L’inquinamento atmosferico aumenta il rischio di infezioni delle basse vie respiratorie, particolarmente in soggetti vulnerabili, quali anziani e persone con patologie pregresse, condizioni che caratterizzano anche l’epidemia di COVID-19. Le ipotesi più accreditate indicano che un incremento nei livelli di PM rende il sistema respiratorio più suscettibile all’infezione e alle complicazioni della malattia da coronavirus. Su questi temi occorre uno sforzo di ricerca congiunto inter-istituzionale.

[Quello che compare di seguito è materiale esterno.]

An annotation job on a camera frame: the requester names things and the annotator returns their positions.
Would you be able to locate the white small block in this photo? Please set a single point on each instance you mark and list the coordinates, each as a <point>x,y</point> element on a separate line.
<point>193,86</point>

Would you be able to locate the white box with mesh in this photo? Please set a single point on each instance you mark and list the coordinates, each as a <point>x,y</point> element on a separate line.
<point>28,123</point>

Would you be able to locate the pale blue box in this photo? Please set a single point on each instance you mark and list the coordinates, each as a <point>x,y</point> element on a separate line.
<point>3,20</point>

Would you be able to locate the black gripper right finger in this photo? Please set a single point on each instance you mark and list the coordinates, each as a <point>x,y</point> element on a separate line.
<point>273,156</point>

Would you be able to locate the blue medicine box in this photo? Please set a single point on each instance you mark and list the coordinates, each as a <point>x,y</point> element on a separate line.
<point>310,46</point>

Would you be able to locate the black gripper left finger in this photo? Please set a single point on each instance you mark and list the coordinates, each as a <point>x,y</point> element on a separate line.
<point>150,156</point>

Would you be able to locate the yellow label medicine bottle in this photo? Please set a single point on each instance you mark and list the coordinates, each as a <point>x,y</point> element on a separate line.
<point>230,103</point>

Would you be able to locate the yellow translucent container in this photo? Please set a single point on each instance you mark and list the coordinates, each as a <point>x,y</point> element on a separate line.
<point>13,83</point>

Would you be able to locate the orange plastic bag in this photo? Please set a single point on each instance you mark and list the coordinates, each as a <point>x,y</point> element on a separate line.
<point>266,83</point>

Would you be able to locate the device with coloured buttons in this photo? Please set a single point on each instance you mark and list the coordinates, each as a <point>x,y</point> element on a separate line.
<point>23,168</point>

Lo studio delle possibili connessioni tra l'epidemia di COVID-19 e l’esposizione a inquinanti atmosferici, richiede approcci metodologici basati sull'integrazione di diverse discipline: l’epidemiologia ambientale e l’epidemiologia delle malattie trasmissibili, la tossicologia, la virologia, l’immunologia, al fianco di competenze chimico-fisiche, metereologiche e relative al monitoraggio ambientale.
Nel realizzare lo studio, si terrà quindi conto del fatto che la diffusione di nuovi casi segue le modalità del contagio virale e quindi si muove principalmente per focolai (cluster) all’interno della popolazione e si seguiranno approcci e metodi epidemiologici per lo studio degli effetti dell’inquinamento atmosferico in riferimento alle esposizioni sia acute (a breve termine) che croniche (a lungo termine), con la possibilità di controllo dei fattori socio-demografici e socio-economici associati al contagio, all’esposizione a inquinamento atmosferico, all’insorgenza di sintomi e gravità degli effetti riscontrati tra i casi di COVID-19.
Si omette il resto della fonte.